Restate verbatim the span of lines below between the line with "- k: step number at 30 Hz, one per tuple" and the line with "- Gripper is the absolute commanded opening", including those two lines, and only that span.
------
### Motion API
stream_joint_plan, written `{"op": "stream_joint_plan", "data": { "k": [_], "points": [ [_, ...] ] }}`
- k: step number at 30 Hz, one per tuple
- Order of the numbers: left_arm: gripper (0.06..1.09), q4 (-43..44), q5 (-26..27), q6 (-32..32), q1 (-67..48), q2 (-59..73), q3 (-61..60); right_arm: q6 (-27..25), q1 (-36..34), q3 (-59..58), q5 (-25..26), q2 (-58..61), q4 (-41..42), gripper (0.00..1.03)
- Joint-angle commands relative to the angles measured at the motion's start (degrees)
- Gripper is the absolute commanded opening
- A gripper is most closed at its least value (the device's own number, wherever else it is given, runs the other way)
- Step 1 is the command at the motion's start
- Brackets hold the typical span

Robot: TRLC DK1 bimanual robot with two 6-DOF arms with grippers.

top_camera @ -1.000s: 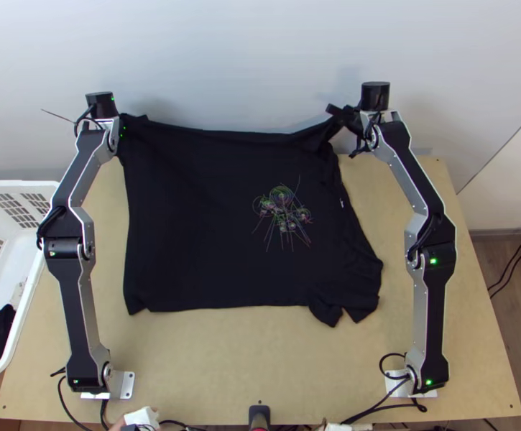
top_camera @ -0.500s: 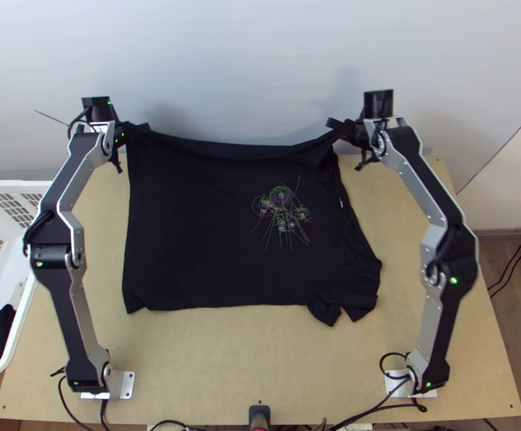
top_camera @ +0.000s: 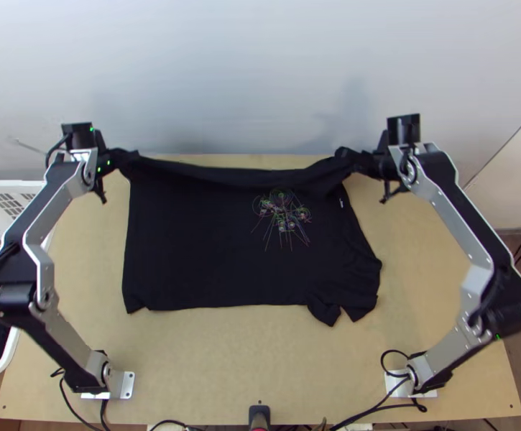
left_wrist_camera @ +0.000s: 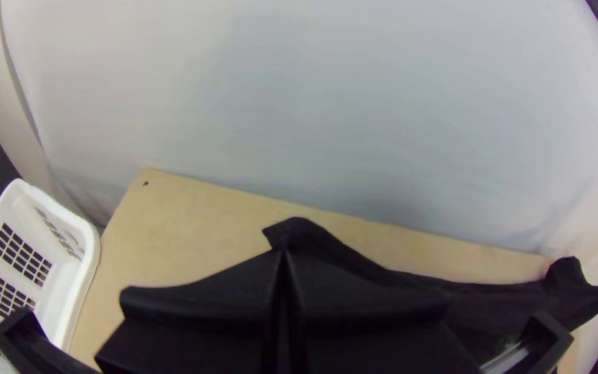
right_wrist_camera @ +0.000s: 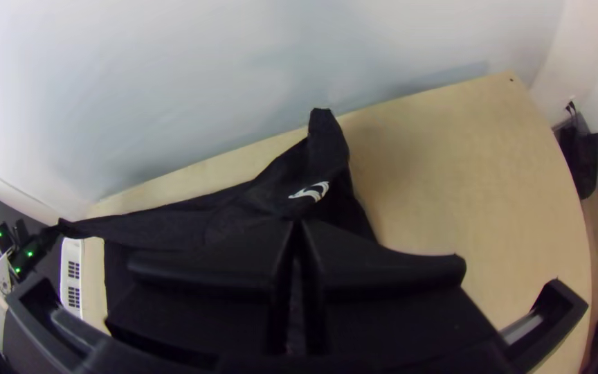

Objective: Fold the t-shirt

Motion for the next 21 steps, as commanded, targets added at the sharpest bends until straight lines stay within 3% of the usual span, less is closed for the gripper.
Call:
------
▶ **Response area**:
- k: step number at 30 Hz, one per tuple
- Order of the numbers: left_arm: gripper (0.06..1.09), q4 (-43..44), q5 (-26..27), q6 (-32..32), q1 (-67..48), q2 (-59..73), q3 (-61..60); right_arm: q6 (-27..25), q1 (-36..34), q3 (-59..58), q5 (-25..26), q2 (-58..61), q4 (-41..42), gripper (0.00..1.03)
- Joint-angle commands relative to the angles measured at the motion's start (degrees)
- Gripper is the absolute commanded opening

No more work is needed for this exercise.